The input:
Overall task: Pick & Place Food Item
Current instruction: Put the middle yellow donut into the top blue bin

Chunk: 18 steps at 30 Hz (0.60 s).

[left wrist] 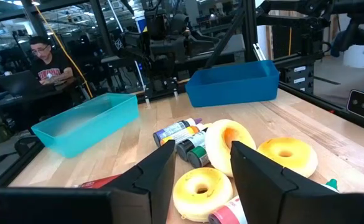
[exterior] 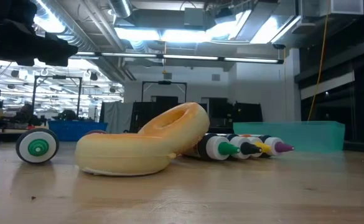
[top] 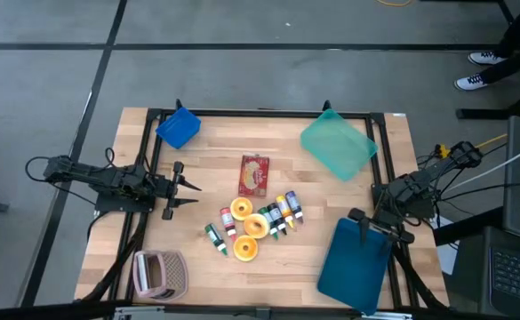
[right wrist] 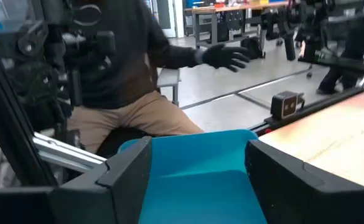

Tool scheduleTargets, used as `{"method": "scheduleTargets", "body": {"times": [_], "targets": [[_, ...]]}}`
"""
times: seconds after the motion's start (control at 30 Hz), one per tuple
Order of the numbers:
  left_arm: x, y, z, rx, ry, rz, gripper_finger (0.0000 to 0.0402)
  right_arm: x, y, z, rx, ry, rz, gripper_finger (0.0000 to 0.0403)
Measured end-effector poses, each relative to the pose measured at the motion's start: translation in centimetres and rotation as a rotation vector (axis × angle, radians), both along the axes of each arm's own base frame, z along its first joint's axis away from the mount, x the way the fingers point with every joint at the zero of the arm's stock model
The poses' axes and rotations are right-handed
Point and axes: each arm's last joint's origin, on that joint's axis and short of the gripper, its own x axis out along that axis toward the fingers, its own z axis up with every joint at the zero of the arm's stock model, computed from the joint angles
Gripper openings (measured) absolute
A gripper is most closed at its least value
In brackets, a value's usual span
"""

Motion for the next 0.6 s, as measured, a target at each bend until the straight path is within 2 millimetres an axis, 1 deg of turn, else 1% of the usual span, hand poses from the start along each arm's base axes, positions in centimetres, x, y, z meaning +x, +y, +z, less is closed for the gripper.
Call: {"method": "scheduleTargets", "body": {"times": [0.1, 0.37, 0.53, 0.6], "targets": [[0.0, 0.0, 0.0, 0.0, 0.0, 0.0, 0.0148, 0.0, 0.0, -0.01, -0.026, -0.055, 0.006, 0.0254], [0.0, 0.0, 0.01, 0.0, 0.0, 0.0, 0.0152, 0.0, 0.0, -0.01, -0.015, -0.032, 0.004, 0.0254], [0.0, 0.0, 0.0, 0.001, 0.0, 0.0, 0.0149, 0.02, 0.01, 0.17, -0.024, -0.091, 0.007, 0.0254], [0.0, 0.01, 0.0, 0.061, -0.007, -0.001, 0.0148, 0.04, 0.04, 0.54, 0.0, -0.122, 0.007, 0.0254]]}}
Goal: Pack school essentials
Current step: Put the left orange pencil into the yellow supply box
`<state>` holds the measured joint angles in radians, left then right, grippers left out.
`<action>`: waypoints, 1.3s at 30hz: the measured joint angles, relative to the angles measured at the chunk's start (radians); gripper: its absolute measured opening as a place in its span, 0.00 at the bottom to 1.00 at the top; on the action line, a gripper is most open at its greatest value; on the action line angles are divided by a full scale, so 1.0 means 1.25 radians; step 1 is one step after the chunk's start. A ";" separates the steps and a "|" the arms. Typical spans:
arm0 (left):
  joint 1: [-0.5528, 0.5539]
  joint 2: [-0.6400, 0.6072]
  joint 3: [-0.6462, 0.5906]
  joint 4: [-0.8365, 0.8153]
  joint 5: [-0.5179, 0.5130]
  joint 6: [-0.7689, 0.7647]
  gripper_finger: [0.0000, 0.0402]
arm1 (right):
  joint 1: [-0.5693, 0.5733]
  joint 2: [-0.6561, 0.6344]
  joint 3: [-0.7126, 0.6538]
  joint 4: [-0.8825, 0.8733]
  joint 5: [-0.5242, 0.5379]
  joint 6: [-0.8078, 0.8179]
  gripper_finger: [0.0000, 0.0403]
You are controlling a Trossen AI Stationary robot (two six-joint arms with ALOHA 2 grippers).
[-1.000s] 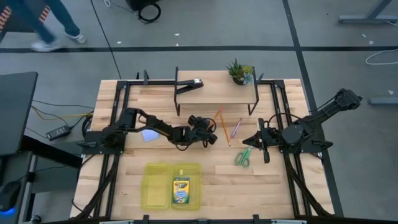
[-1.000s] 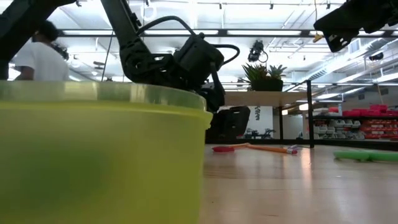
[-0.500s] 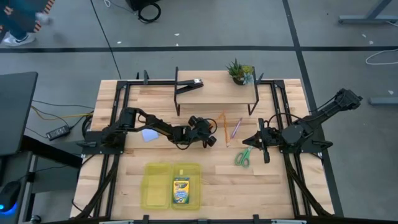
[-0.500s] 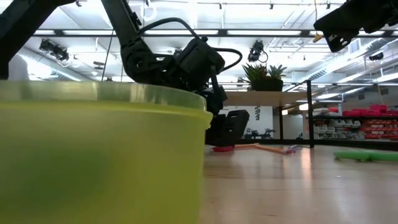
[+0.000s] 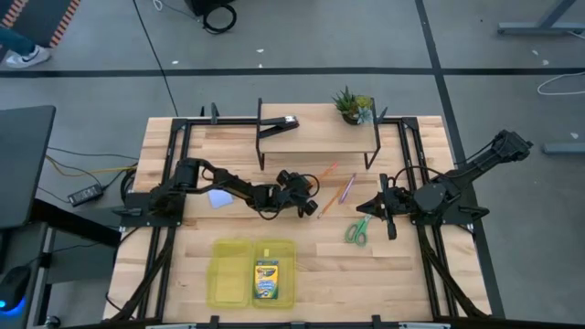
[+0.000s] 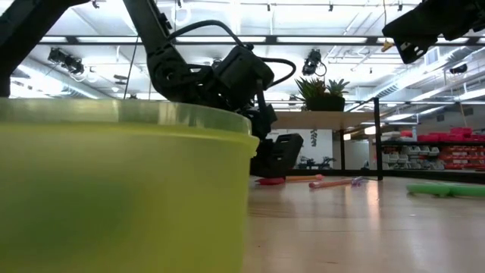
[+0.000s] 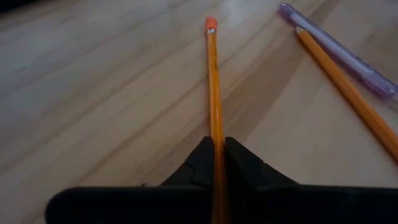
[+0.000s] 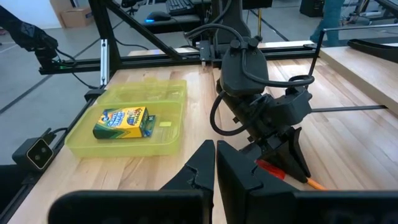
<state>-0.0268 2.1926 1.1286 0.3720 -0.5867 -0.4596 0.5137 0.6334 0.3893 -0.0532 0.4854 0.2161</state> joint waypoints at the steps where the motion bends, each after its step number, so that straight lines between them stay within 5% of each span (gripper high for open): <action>1: -0.002 -0.002 0.000 -0.002 0.001 0.002 0.04 | 0.000 0.000 0.000 0.000 0.000 0.000 0.06; 28: -0.053 -0.104 -0.003 -0.053 0.008 0.042 0.05 | 0.000 0.000 0.000 0.000 -0.006 0.006 0.06; 39: -0.122 -0.208 -0.002 -0.205 0.008 0.043 0.06 | 0.000 0.000 0.000 -0.004 -0.006 0.009 0.06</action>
<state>-0.1790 1.9330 1.1255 0.1162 -0.5766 -0.4057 0.5140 0.6334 0.3893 -0.0578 0.4775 0.2275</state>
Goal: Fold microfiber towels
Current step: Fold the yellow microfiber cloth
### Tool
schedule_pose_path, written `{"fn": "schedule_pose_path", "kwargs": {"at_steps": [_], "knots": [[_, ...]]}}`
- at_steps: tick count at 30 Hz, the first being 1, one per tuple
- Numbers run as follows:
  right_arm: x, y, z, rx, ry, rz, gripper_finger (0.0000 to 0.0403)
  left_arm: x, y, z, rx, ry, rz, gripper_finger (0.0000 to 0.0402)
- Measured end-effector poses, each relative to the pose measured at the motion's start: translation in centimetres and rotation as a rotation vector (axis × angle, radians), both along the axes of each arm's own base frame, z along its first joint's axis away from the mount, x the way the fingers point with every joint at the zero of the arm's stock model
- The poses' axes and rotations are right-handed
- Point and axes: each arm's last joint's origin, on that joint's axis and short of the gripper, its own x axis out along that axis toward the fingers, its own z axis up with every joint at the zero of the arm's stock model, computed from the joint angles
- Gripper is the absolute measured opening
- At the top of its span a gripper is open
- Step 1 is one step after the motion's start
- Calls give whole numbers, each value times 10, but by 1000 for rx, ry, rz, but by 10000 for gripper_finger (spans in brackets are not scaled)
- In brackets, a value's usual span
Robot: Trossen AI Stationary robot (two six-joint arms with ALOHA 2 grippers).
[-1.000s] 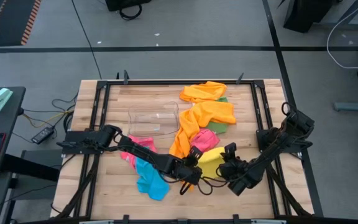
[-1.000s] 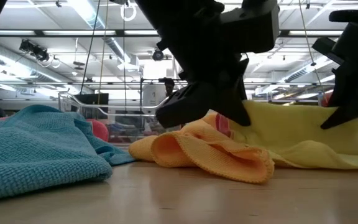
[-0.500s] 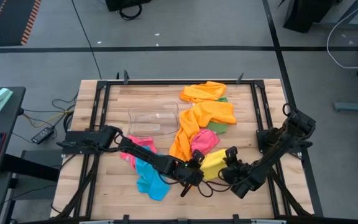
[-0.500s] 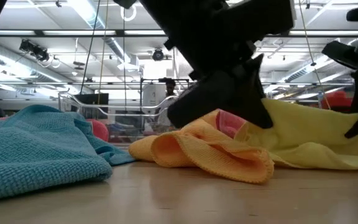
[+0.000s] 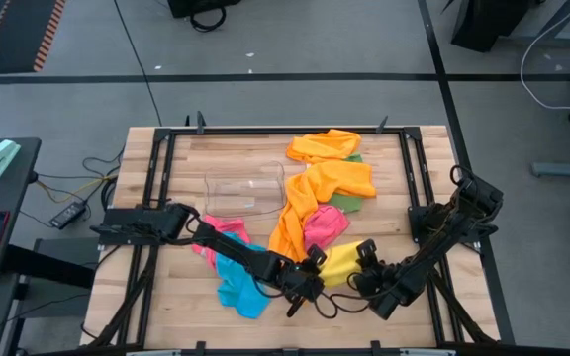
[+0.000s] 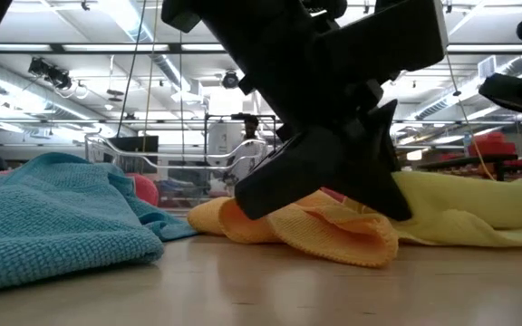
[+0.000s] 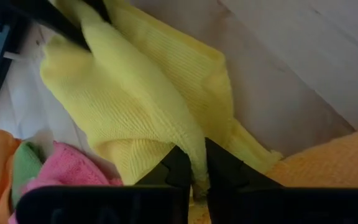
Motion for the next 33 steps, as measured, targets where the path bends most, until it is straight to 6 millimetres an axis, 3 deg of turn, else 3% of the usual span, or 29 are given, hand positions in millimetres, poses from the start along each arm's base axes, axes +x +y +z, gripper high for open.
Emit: {"fn": "schedule_pose_path", "kwargs": {"at_steps": [6,11,21,33], "knots": [[0,2,-1,68,17,-52,142,0,0,0,-1,3,4,29],[-1,1,1,96,3,-96,147,0,1,-1,-44,7,26,44],[-4,0,26,281,-38,-215,147,2,-1,9,-138,47,-13,75],[6,-2,17,464,-34,-347,147,-1,0,7,-186,95,8,64]]}}
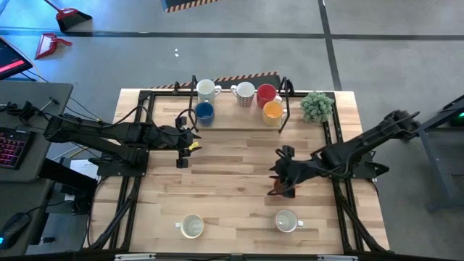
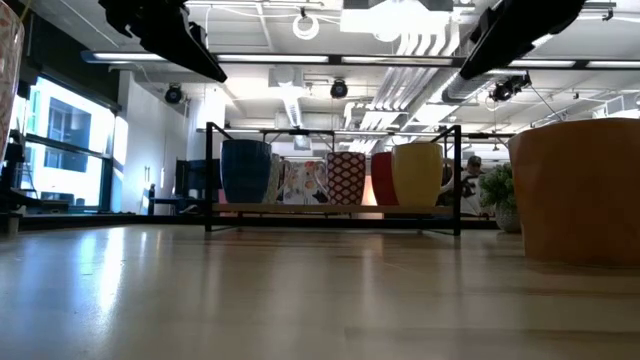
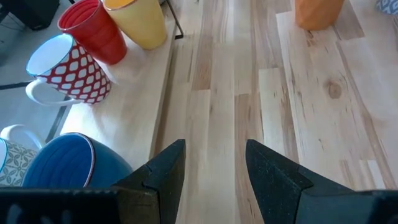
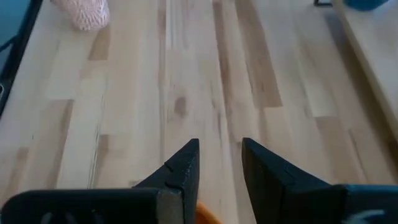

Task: Place coffee mugs
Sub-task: Put the orange mug on the shelf

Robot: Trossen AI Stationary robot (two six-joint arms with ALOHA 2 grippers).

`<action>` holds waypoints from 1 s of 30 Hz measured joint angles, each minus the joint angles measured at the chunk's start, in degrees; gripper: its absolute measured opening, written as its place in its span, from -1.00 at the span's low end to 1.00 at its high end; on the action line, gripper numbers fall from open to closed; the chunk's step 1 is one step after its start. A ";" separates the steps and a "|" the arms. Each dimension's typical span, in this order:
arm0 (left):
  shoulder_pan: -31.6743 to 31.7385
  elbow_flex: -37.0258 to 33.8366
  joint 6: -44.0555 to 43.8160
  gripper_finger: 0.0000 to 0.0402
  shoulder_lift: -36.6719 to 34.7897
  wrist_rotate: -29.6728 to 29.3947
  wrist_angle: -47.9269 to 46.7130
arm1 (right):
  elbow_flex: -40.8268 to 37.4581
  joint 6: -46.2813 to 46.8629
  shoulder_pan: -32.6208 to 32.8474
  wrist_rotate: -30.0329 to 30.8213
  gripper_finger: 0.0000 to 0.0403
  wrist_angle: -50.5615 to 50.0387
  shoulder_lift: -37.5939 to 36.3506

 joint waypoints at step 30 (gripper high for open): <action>-0.03 -0.02 -0.31 -0.21 -0.01 0.02 0.17 | 0.02 9.08 2.05 -2.58 -0.51 -14.92 -1.89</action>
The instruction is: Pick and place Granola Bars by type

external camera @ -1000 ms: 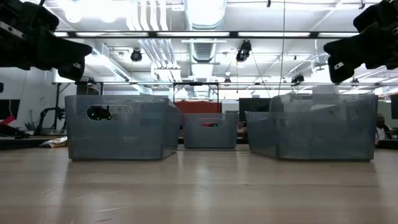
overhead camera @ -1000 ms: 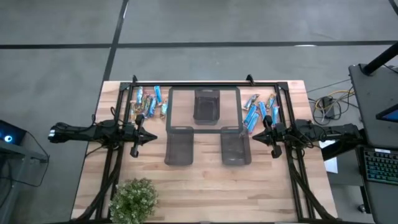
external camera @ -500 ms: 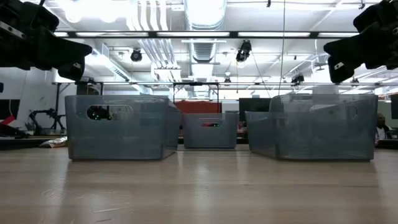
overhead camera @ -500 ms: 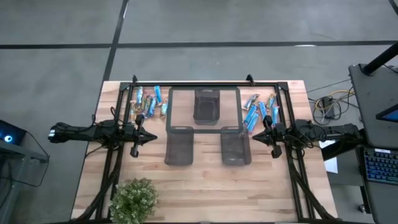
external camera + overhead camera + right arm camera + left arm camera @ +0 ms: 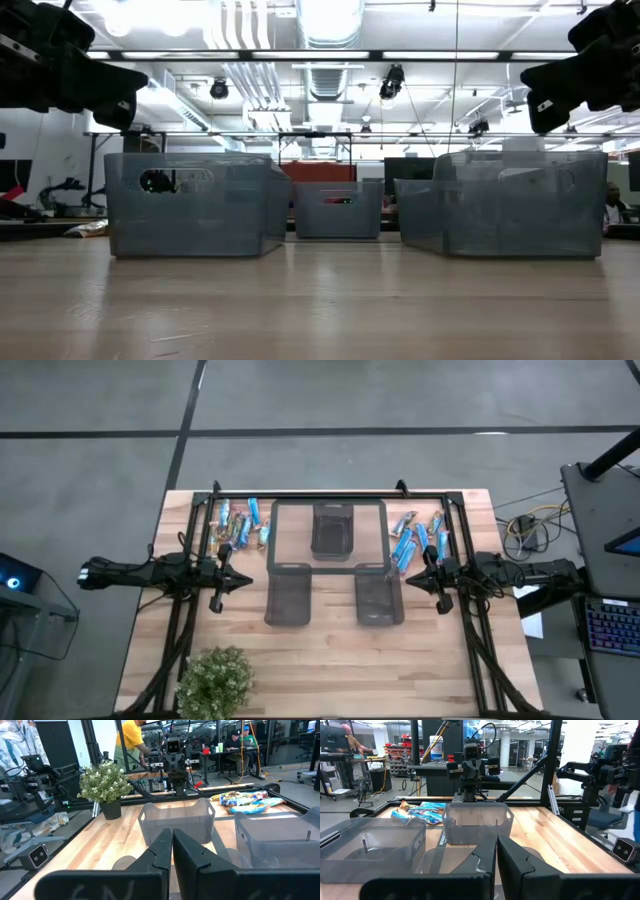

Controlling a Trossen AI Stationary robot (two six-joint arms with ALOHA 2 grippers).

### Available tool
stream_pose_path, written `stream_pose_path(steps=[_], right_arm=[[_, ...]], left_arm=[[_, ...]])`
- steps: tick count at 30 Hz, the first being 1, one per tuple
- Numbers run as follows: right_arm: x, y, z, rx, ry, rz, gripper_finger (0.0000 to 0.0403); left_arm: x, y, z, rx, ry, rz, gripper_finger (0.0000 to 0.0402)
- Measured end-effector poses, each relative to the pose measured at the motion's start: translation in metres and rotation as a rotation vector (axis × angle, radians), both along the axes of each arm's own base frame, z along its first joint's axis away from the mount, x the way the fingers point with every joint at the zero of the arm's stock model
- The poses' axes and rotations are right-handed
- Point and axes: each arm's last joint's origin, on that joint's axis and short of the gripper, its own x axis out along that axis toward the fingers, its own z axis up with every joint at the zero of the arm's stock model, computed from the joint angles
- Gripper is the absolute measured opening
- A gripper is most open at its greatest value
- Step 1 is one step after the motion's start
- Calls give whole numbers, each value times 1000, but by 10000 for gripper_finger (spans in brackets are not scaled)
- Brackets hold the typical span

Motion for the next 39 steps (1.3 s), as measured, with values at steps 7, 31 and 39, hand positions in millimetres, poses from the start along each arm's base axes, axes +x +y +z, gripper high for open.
stream_pose_path(steps=[7, 31, 39], right_arm=[[0, 0, 0, 0, 0, 0, 8], [0, 0, 0, 0, -1, 0, 8], [0, 0, 0, -74, -12, -2, 8]], left_arm=[[0, 0, 0, 0, 0, 0, 0], [0, 0, 1, -1, -8, 0, 0], [0, 0, 4, -268, -16, -4, 0]])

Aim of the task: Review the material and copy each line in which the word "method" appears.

Answer for this exercise:
Tool scheduleTargets, used as `{"method": "scheduleTargets", "body": {"times": [_], "targets": [[_, ...]]}}`
Call: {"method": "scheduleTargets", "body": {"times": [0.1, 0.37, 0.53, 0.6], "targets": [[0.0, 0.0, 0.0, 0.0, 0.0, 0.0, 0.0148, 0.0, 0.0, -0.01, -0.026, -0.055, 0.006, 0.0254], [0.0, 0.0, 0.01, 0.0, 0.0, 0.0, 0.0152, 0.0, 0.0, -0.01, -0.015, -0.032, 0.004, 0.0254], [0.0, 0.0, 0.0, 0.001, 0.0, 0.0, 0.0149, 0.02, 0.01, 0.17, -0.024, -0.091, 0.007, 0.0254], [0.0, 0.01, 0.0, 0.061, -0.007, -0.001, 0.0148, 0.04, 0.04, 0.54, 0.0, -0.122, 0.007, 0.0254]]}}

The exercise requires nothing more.